The festival team looked at the shift to a fully online event as an opportunity. Minder Singh, the design lead said, “We explored multiple, ticketed platforms to host the event, but ultimately decided that a free, full-length feature premiere on YouTube was the best option. It makes kathak, a high art, accessible, and available to a broad audience.” One YouTuber who tuned in commented: “Since I became handicapped it’s not been easy to attend events like this in other cities so this online presentation was an accessibility blessing!” The move to hosting arts events online calls into question challenges around accessibility inherent within the field. Affordability is traditionally a barrier to access for audiences and can be drawn open as events are held online. This moment also holds another opportunity to democratize the arts for artists. Anisha Muni, the programming lead for the festival said, “online concerts make it possible to present a more diverse roster of artists. The geographic distance is no longer an issue, nor are concerns around whether a dancer is emerging and unknown. It levels the playing field for artists who are looking for their audience.”

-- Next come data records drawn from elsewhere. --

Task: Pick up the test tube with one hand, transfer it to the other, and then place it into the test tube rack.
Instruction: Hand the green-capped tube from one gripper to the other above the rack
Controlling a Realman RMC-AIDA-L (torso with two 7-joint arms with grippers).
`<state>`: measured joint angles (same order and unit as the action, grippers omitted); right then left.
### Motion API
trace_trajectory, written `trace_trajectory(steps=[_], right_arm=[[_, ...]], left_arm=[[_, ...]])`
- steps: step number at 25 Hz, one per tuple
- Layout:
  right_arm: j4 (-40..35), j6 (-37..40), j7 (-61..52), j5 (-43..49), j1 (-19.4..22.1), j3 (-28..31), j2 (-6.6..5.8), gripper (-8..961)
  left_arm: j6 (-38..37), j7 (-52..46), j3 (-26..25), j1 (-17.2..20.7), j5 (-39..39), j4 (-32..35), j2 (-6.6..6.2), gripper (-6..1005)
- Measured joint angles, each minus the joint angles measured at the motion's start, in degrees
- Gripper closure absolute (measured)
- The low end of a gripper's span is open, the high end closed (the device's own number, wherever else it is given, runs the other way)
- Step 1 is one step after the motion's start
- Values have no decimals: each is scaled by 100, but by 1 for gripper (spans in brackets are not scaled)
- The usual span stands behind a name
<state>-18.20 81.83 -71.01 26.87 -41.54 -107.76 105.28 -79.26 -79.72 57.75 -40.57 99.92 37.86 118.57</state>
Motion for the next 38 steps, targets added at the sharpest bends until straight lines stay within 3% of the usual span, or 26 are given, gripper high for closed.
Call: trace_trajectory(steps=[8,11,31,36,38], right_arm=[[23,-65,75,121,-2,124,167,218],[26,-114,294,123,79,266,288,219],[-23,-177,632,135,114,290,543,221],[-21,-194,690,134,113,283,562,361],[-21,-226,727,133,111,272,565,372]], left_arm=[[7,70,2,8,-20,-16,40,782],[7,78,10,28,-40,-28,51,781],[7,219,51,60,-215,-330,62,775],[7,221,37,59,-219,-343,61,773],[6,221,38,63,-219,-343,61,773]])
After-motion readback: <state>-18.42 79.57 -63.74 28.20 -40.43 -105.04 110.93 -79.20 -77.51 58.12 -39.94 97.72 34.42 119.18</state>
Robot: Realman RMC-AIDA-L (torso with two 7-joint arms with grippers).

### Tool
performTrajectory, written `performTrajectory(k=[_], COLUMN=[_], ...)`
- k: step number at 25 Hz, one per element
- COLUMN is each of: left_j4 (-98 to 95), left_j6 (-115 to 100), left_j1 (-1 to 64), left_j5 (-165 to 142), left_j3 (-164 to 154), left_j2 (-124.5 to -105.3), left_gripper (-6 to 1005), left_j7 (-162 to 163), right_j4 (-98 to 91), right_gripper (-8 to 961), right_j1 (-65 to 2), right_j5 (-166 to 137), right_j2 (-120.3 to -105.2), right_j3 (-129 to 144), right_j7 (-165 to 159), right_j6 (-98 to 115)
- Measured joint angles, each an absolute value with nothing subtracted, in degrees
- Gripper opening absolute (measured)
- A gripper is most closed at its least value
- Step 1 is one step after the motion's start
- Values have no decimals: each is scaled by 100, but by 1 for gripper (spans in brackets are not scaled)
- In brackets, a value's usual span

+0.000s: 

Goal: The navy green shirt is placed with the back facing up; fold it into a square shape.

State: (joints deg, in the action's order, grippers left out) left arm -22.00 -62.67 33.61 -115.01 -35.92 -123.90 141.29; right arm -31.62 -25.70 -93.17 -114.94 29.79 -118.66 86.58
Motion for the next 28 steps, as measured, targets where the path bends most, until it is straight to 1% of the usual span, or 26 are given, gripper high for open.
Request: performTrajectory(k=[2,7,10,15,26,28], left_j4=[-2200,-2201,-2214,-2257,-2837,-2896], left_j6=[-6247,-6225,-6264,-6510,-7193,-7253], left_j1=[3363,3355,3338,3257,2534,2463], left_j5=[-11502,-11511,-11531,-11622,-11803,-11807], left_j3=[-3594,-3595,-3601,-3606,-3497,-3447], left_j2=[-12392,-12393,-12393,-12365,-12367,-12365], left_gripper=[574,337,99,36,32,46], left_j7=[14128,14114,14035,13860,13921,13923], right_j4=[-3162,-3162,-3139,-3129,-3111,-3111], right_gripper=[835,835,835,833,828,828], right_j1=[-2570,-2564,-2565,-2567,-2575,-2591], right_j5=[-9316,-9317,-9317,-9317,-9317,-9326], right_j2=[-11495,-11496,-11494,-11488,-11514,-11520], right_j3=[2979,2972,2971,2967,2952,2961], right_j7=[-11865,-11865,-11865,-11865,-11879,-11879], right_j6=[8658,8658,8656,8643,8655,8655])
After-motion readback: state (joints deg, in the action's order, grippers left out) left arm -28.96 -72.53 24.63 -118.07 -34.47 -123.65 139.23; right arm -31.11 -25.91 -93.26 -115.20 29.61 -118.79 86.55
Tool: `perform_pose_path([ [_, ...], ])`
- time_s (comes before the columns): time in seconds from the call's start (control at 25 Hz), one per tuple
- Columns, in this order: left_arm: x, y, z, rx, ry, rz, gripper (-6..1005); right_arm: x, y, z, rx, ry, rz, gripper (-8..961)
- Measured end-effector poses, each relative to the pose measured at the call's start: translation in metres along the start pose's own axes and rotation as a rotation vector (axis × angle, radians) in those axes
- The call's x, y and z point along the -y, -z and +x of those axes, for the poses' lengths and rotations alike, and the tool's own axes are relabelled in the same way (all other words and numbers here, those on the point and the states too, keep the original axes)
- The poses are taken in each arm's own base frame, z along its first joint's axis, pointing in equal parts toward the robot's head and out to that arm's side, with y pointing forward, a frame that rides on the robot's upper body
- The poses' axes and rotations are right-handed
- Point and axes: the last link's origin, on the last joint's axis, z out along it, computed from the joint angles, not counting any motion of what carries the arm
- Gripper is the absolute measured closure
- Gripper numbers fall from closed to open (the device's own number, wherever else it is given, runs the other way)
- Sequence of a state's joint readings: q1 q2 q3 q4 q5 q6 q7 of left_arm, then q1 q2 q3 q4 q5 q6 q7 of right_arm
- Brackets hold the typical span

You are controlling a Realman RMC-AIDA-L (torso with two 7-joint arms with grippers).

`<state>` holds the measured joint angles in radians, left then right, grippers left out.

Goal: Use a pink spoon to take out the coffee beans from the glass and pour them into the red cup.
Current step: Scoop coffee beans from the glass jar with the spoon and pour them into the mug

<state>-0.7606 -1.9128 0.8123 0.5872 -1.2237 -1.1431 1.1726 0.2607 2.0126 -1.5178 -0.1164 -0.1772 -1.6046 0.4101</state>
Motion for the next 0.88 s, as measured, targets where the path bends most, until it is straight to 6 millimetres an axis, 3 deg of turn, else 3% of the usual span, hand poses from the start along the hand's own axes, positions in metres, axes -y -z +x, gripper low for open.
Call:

Online presentations are not without their challenges for dancers. Meenakshi Lala, who leads the team’s sponsorship efforts, noted, “We heard from some artists that the NYKF Online presented new challenges for the performers. There’s no feedback loop through applause, nor energy to be drawn from a physically present audience. Performing within limited spaces in their homes is also difficult.” Despite the challenges, however, the New York Kathak Festival’s online event was an important effort towards fostering a sense of community. Hundreds tuned in to watch the event premiere together and expressed their appreciation for the artists and the arts community.
The event was supported by the Indian Consulate in New York.
The New York Kathak Festival is a 501(c)(3) nonprofit organization that presents and promotes dancers, scholars, and practitioners of Kathak, a classical dance tracing its origins to India. We produce a festival bringing together established and emerging artists from across the United States and beyond. The New York Kathak Festival is produced by the American kathak community to inspire creative exchange between local kathak artists and diverse New York audiences.